After Fighters for a Free North Korea launched anti-North Korea leaflets, Kim Jong Un’s sister, Kim Yo-jong warned South Korea about the incident.

Kim Jong Un

Image: AP

After Fighters for a Free North Korea launched anti-North Korea leaflets, Kim Jong Un’s sister, Kim Yo-jong warned South Korea about the incident. According to Sputnik News, the North Korean leader’s sister warned the neighbouring country that their recent failure to stop North Korean defectors from spreading anti-Pyongyang propaganda leaflets will have consequences. Yo-jong said that North Korea regard the manoeuvres committed by the “human scum” in the south as a serious provocation against the country. 

She said that North will look into an action corresponding to them. Yo-jong also added that Pyongyang has already “seriously warned” the South Korean authorities of the consequences to be entailed by their “wrong” act of giving silent approval to the “human scum’s wild moves for North-South relations”. 

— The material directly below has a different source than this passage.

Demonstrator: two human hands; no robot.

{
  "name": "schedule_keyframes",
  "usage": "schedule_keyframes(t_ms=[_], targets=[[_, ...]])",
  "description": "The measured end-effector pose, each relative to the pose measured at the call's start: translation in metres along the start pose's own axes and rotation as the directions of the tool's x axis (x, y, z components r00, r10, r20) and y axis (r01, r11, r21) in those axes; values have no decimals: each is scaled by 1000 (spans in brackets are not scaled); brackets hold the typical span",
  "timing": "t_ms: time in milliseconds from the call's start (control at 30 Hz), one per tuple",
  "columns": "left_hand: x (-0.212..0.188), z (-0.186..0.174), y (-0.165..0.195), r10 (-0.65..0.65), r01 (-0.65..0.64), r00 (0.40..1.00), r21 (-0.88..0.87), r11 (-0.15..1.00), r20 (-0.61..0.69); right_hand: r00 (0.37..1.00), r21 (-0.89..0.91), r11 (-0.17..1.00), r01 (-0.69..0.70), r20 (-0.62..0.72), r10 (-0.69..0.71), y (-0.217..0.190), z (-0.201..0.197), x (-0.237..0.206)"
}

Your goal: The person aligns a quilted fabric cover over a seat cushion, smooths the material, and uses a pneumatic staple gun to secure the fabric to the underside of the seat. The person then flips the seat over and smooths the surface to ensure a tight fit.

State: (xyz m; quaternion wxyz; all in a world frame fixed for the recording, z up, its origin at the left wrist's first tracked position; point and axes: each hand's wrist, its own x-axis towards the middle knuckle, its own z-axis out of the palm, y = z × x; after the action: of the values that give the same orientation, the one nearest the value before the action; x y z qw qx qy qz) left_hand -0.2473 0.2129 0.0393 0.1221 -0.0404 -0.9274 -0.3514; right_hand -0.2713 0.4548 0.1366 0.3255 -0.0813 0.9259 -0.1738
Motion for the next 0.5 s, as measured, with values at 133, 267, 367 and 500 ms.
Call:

Yo-Jong said, “Defectors from North’ in South Korea recently scattered leaflets against the DPRK again, an intolerable provocation against it. However, South Korean authorities did not stop the reckless acts of the ‘defectors from the North,’ winking at them”.

She added, “Displeasure cannot be hidden over such sordid acts… W regard the manoeuvres committed by the human scums in the South as a serious provocation against our state and will look into the corresponding action. We can no longer remain an onlooker”.

Yo-jong’s comments come after a group called the Fighters for a Free North Korea said they had flown around 500,000 leaflets with 500 booklets and 5,000 $1 bills into North Korea via an unidentified border on 10 balloons. The defector group launched the balloons despite a ban on sending leaflets across the northern border. Seoul's Unification Ministry has even urged people in the South to follow the anti-leaflet ban in order to protect the safety and lives of citizens residing in border areas. 

S Korea’s ban on floating leaflets 

Despite the long-standing hostilities between the two Korean states, this marks the first time that the South has formally passed a bill banning civilians from floating anti-North Korea leaflets across the border. Under the legislation, any individual caught flying leaflets, any other auxiliary object or money towards the North without the government's permission would be subjected to a minimum of three years in prison or slapped with a fine of 30 million won, as per reports. Additionally, any individual found placing large billboards in the border areas or broadcasting messages through loudspeakers would also be charged under the same legislation.

It’s a law aimed at joining hands with Kim Jong Un and leaving North Korean residents “enslaved for good," conservative opposition lawmaker Tae Yongho said during a 10-hour speech. It comes six months after North Korean dictator Kim Jong Un's sister lambasted what she called South Korea’s inability to halt civilian leafleting and demanded it bans the activity. She even called North Korean defectors involved in the leafleting campaign "human scum" and "mongrel dogs". South Korea responded by promising an anti-leaflet law.